Among other things, the legislation would amend the Bank Holding Company Act of 1956 to exempt banks with assets valued at less than $10 billion from the “Volcker Rule,” which prohibits insured depository institutions, companies that control insured depository institutions, and companies that are treated as bank holding companies or are an affiliate or subsidiary thereof from engaging in proprietary trading or entering into certain relationships with hedge funds and private-equity funds. The legislation would also raise the threshold for designation of a bank holding company as a Systemically Important Financial Institution (“SIFI”) from $50 billion in assets to $250 billion in assets. Banks designated as SIFIs must, among other requirements, adhere to stricter rules and oversight and produce “living wills” describing how they would liquidate their assets in the event of a bankruptcy.

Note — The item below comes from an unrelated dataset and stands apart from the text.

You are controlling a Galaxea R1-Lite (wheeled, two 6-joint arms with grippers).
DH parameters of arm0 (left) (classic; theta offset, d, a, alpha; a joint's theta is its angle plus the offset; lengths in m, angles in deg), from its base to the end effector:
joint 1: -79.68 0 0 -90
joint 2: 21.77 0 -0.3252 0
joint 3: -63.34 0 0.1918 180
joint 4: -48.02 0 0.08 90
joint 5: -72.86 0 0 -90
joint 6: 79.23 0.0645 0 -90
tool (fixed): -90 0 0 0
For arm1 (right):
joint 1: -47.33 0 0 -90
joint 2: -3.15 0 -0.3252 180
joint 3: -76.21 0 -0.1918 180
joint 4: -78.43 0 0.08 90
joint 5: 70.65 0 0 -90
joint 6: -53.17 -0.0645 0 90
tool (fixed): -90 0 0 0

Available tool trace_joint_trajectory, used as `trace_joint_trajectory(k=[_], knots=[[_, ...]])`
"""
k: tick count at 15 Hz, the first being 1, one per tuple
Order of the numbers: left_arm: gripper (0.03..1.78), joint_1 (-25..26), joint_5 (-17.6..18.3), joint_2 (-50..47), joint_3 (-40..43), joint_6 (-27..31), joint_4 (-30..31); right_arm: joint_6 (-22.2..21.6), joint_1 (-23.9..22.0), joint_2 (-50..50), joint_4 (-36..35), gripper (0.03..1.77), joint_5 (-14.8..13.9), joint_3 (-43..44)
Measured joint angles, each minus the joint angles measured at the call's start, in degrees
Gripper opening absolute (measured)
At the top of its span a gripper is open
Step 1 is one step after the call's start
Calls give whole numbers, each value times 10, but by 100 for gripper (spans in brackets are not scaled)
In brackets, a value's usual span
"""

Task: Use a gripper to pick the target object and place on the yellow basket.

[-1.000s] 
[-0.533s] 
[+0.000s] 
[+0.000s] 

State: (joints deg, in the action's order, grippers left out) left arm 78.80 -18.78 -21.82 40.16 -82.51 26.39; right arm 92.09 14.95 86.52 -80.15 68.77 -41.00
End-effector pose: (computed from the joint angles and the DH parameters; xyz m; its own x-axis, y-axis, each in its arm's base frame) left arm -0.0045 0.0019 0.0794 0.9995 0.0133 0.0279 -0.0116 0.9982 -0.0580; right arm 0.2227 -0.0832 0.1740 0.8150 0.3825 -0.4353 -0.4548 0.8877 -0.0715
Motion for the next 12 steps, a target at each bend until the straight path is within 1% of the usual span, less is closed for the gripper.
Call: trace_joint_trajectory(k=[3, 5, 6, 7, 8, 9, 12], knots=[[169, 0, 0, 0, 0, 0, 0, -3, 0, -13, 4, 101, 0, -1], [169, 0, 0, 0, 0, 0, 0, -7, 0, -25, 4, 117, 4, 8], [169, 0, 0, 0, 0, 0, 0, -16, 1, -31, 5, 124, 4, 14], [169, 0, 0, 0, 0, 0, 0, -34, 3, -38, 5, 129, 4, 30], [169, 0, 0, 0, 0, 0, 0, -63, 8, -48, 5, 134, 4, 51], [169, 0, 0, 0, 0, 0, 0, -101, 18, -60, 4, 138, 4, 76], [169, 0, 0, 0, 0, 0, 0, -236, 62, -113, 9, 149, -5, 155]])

The legislation would also exempt small and regional banks falling below the new, higher asset thresholds from certain requirements for loans, mortgages, and trading, and would allow them avoid other federal oversight such as stress tests and leverage ratio requirements.
The legislation would also increase from $5 million to $10 million the threshold under SEC Rule 701(e) promulgated under the Securities Act of 1933 above which issuers must provide risk factor disclosure and financial statements to employees receiving stock-based compensation in reliance on the exemption from Section 5 registration provided by Rule 701, and would amend Section 3(c)(1) of the Investment Company Act of 1940 to increase, in the case of “qualifying venture capital funds” (namely, venture capital funds that have not more than $10,000,000 in aggregate capital contributions and uncalled committed capital), the number of investors below which the qualifying venture capital fund would be excluded from the definition of “investment company.” That threshold would be 250, rather than 100, which is the currently applicable threshold for all funds seeking to rely on the Section 3(c)(1) exception.
The legislation is now subject to reconciliation and a vote in the House of Representatives.